---- RECORDS SHOWN

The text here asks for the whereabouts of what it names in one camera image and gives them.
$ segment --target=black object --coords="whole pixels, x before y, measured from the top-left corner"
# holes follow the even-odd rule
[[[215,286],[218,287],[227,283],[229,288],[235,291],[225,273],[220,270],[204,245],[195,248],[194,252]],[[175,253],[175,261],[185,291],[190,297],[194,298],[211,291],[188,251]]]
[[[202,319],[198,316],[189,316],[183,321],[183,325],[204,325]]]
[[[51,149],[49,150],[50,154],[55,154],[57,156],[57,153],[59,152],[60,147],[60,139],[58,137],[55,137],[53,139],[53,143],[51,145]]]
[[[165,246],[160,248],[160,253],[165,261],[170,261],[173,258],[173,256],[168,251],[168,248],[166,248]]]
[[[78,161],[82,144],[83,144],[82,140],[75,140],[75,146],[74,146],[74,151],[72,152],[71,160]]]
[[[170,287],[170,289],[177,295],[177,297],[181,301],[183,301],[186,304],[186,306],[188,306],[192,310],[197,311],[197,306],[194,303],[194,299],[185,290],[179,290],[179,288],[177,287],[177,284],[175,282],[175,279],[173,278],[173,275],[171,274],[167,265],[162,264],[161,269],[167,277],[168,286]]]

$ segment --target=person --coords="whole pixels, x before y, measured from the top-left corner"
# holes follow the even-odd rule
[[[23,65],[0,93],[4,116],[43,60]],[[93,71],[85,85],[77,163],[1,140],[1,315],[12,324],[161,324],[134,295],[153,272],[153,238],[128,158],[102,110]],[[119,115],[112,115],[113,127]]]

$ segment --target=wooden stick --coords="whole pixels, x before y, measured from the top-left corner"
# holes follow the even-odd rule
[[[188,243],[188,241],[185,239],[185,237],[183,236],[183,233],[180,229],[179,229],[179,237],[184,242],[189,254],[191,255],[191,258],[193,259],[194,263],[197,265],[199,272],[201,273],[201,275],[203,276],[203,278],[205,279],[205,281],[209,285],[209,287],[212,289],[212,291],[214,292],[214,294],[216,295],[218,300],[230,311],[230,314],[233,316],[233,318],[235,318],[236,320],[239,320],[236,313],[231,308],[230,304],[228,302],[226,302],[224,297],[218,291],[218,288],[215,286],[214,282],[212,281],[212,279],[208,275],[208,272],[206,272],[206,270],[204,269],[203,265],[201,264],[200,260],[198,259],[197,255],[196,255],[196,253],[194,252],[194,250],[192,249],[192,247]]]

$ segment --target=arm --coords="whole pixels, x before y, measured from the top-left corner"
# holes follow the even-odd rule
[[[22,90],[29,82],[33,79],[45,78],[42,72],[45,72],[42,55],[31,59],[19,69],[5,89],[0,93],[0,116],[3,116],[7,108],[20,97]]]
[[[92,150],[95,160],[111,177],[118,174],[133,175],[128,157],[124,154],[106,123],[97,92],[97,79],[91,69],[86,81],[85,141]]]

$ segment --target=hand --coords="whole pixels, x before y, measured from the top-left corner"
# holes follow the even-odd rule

--------

Retype every record without alteration.

The text here asks for the whereabouts of what it names in one camera image and gives them.
$ segment --target=black object --coords="whole pixels, x before y, measured from the top-left corner"
# holes follow the even-odd rule
[[[215,286],[218,287],[227,283],[229,288],[235,291],[225,273],[220,270],[204,245],[195,248],[194,252]],[[175,253],[175,261],[185,291],[190,297],[194,298],[211,291],[188,251]]]
[[[202,319],[198,316],[189,316],[183,321],[183,325],[204,325]]]
[[[51,149],[49,150],[50,154],[55,154],[57,156],[57,153],[59,152],[60,147],[60,139],[58,137],[55,137],[53,139],[53,143],[51,145]]]
[[[165,246],[160,248],[160,253],[165,261],[170,261],[173,258],[173,256],[168,251],[168,248],[166,248]]]
[[[78,161],[82,144],[83,144],[82,140],[75,140],[75,146],[74,146],[74,151],[72,152],[71,160]]]
[[[170,287],[170,289],[177,295],[177,297],[181,301],[183,301],[186,304],[186,306],[188,306],[192,310],[197,311],[197,306],[194,303],[194,299],[185,290],[179,290],[179,288],[177,287],[177,284],[175,282],[175,279],[173,278],[173,275],[171,274],[167,265],[162,264],[161,269],[167,277],[168,286]]]

$ segment --target=person --coords="whole pixels, x before y, measured from the top-left corner"
# holes follow the even-odd rule
[[[23,65],[0,93],[4,116],[43,60]],[[93,71],[85,85],[77,163],[1,140],[1,315],[12,324],[161,324],[134,295],[153,272],[153,238],[128,158],[102,110]],[[119,115],[112,115],[113,127]]]

$ segment --target=wooden stick --coords="whole pixels, x before y, measured from the top-left corner"
# holes follow the even-odd rule
[[[188,243],[188,241],[185,239],[185,237],[183,236],[183,233],[180,229],[179,229],[179,237],[184,242],[189,254],[191,255],[191,258],[193,259],[194,263],[197,265],[199,272],[201,273],[201,275],[203,276],[203,278],[205,279],[205,281],[209,285],[209,287],[212,289],[212,291],[214,292],[214,294],[216,295],[218,300],[230,311],[230,314],[233,316],[233,318],[235,318],[236,320],[239,320],[236,313],[231,308],[230,304],[228,302],[226,302],[224,297],[218,291],[218,288],[215,286],[214,282],[212,281],[212,279],[208,275],[208,272],[206,272],[206,270],[204,269],[203,265],[201,264],[200,260],[198,259],[197,255],[196,255],[196,253],[194,252],[194,250],[192,249],[192,247]]]

$ segment --target=arm --coords="whole pixels, x before y, measured from the top-left corner"
# holes follow the even-odd rule
[[[22,90],[29,82],[33,79],[45,78],[42,72],[45,72],[42,55],[31,59],[19,69],[5,89],[0,93],[0,116],[3,116],[7,108],[20,97]]]
[[[92,150],[95,160],[111,177],[118,174],[133,175],[128,157],[124,154],[106,123],[97,92],[97,79],[91,69],[86,81],[85,141]]]

$ segment --target=hand --coords="whole pixels, x before y, measured from the top-left corner"
# holes follow the even-odd rule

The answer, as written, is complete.